The biggest issue is the censorship on advertisers like Meta. Instagram shadow bans users making it hard to find them organically. It’s actually gotten worse and not better over the last couple of years. I don’t think there is more of a cesspool in this industry than any other. It is a very tight community and many people like to do business old-school style.
The red tape became a barrier for entry to competitors and navigating it creatively became an advantage at some point. Eventually, you just gotta laugh at anyone who has a negative perception at the category because the sales speak for itself.
[There’s] more accessibility in the mass market. We just launched two products in Walmart with Dame and are designing more affordable products for mass retailers. I also think sexual wellness should be thought of as healthcare. The category is going to expand on all sides from high-tech innovations to normalizing female pleasure, i.e., AI adult chat bots to sexuality coaches to developments in sex toy designs to supplements and accessibility of all of these.”
SELLING A BRAND
“I knew that all companies eventually exited, it was just a matter of how and when. I read five books on how to sell your business leading up to the sale: The Art of Selling Your Business, Built to Sell, both by John Warrillow, The 4-hour Work Week by Tim Ferris. I also recommend Contagious by Jonah Berger and Never Split The Difference by Chris Voss, Blitzscaling by Reid Hoffman, Trust Me I’m Lying by Ryan Holiday, The Inner Game of Tennis, and Positioning by Al Ries and Jack Trout.

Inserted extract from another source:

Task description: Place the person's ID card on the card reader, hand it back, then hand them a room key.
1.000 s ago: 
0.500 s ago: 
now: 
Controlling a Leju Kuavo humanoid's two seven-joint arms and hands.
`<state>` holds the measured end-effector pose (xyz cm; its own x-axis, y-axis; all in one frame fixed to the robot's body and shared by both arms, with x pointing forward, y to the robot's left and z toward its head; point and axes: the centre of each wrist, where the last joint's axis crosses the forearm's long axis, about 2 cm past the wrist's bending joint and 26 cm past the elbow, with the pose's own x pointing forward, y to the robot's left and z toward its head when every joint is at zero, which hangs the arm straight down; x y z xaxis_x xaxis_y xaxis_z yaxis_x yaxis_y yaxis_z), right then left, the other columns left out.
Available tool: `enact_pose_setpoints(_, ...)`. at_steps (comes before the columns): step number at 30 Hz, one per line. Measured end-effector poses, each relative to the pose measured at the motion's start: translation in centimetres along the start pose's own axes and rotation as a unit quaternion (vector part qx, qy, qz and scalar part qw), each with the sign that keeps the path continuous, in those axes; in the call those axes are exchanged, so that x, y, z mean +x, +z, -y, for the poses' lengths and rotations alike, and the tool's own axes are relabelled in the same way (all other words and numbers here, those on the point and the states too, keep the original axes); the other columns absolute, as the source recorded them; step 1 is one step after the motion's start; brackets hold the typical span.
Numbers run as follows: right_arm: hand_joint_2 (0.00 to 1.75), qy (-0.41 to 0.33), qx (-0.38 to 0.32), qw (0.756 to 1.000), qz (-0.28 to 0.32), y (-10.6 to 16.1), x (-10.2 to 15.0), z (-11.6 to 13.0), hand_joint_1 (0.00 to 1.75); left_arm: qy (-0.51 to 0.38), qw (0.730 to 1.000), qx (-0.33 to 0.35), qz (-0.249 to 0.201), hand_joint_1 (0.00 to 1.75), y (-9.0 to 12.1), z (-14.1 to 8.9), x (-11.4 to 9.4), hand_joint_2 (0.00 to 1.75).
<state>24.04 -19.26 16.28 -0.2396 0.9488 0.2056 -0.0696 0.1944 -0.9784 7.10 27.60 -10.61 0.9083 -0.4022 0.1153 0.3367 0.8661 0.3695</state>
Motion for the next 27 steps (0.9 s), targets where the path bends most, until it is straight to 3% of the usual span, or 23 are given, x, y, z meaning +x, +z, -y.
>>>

Dame’s founder [Alexandra Fine] and I hit it off immediately (we met shortly after my company was founded) and stayed in touch. I loved their aesthetic, their reputation for innovation and their approach to the category making premium products accessible to the mainstream. I always looked up to them
We had ~10% total profit margin and no investors to buy out. I cannot disclose sales numbers. The exit was 1.2X revenue. It was a mix of cash, equity in the acquiring company and comp package for a new role with the acquiring company.”
DIFFERENTIATING A PRODUCT
“Tell a good story with your product. Connect to people emotionally. Do something unexpected.
Don’t listen to the haters. Everyone laughed and said, “of course you would do something like this.” Anyone who sneered was likely harboring shame and insecurity or lacking education.
Have patience because things take time and hire good people even if they are most expensive.
There are some hiring decisions I would have made differently. Hiring quality part-time people is difficult and agencies are expensive. I might have picked a completely different category in retrospect too. Advertising was very difficult and hard to scale.
There were moments of stagnation for sure. I had the luxury of being able to take a step back and spend less hours when I was feeling uninspired and I think that’s totally fine, or shifting energy onto a different project.
Operational cash. Making sure you continue to meet increasing demand each month and manufacture products when you have Net 30 or 60 and late payments incoming.”
WORKING Post-Acquisition
On how it feels to be sales director of Dame versus co-founder of Emojibator, Vela wrote, “Less stressful and I still have a big voice in the company. The buck no longer stops with me for better or worse. It took some adjusting, but I don’t mind.”